Melissa started scouring the internet for a solution, which was how she came across Baltimore Community Lending. She began the process with David Freeman, BCL’s business coach, who reviewed her required documents with her. Next, she worked with Don Cutwright, one of BCL’s loan officers. Melissa appreciated Don’s honesty and came to view him as a trusted advisor. She valued BCL’s approach of making loans based on a partnership built on shared goals and consistent follow-through. In one instance, when Melissa consulted Don about a potential business opportunity, Don advised against it and explained his reasoning. Grateful for his counsel, Melissa declined the offer. The feeling was mutual for Don, who says, “Melissa was open to feedback and totally transparent. BCL’s goal was to improve the cash flow position of the business and to help Waverly Brewing Company with their plan to scale business operations. All of this was possible due to Melissa not being afraid to let us know about some of the challenges faced by their small business.”
A Positive Outlook
Waverly Brewing Company’s loan request was approved in January 2023. So far, the owners have used the funds to pay off their prior debts, repair and purchase equipment, and for payroll. The latter is particularly important to the owners, as the ability to pay fair wages and offer growth opportunities to staff has always been a core tenant of the business’s operations. They’ve also been able to procure oil cans, which they fill with their beer as well as that of local breweries, that can be purchased by customers to take home. This is an additional revenue stream for the business that they couldn’t previously access due to skyrocketing aluminum tariffs, a consequence of recent economic volatility. The owners are also excited to launch their own line of canned beers in the near future.

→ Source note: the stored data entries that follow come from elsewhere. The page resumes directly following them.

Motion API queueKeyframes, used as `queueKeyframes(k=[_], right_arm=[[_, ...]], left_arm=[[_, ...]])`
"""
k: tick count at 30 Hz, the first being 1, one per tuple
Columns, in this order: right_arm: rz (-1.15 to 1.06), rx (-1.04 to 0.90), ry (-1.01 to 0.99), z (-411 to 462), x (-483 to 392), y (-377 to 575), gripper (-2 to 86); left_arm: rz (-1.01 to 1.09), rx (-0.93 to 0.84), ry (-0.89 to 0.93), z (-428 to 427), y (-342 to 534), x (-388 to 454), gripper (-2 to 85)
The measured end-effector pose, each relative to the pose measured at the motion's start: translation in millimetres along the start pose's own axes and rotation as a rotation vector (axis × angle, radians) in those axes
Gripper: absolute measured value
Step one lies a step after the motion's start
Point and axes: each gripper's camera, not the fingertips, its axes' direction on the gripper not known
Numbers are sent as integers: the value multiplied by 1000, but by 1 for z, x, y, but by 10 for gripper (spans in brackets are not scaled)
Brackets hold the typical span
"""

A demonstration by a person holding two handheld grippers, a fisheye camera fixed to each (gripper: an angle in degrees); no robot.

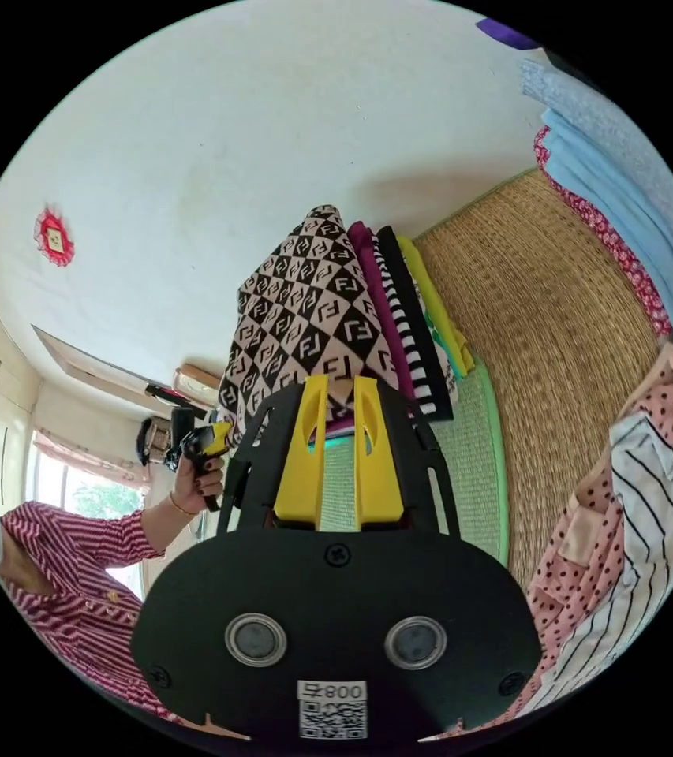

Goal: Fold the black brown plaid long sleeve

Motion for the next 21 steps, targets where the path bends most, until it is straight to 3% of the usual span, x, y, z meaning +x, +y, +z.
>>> queueKeyframes(k=[2, 7, 9, 15, 21], right_arm=[[9, 14, 97, -26, 9, 24, 60], [214, 57, 670, -130, 66, 93, 91], [286, 60, 734, -149, 93, 106, 97], [458, 5, 617, -126, 171, 118, 91], [355, 81, 431, -130, 142, 142, 27]], left_arm=[[-32, 25, -27, -24, 18, -7, 78], [-117, -80, -70, -38, 64, -32, 69], [-174, -118, -42, -33, 82, -44, 65], [-216, -186, 62, -8, 113, -42, 41], [-167, -194, 148, -20, 124, -26, 24]])
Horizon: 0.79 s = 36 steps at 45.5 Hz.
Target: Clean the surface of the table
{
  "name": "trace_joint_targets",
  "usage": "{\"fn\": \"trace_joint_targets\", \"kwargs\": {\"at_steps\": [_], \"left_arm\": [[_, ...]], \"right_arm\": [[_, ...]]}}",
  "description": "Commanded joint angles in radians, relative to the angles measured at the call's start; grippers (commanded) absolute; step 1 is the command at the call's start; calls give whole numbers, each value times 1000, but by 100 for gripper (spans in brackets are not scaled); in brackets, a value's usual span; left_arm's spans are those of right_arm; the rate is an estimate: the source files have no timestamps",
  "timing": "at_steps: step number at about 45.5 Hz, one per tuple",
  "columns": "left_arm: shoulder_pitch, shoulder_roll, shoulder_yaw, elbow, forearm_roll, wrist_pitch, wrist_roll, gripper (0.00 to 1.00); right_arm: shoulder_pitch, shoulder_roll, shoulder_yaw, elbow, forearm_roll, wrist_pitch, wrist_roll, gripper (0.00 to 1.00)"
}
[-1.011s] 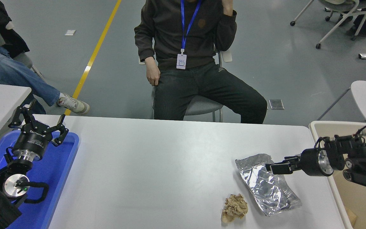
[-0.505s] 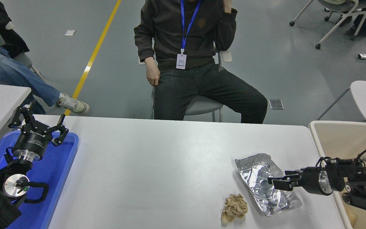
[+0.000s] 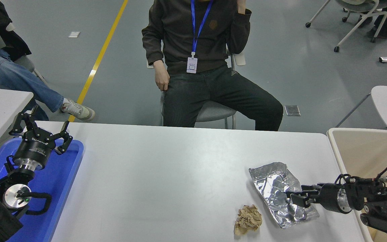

Melissa is optimistic about Waverly Brewing Company’s outlook. She’s proud to manage the small business in alignment with her values and is grateful to be part of the community. She also knows how hard it is being an entrepreneur, dealing with barriers and setbacks while raising a family. Some days are harder than others, but the brewery’s close staff, loyal customers, and supportive business community keep her going. Melissa hopes other small business owners can have a similar experience. Her advice? “Appreciate your community, learn from them, then focus on what you do.”
Waverly Brewing Company is located at 1625-C Union Ave., Baltimore, MD 21211.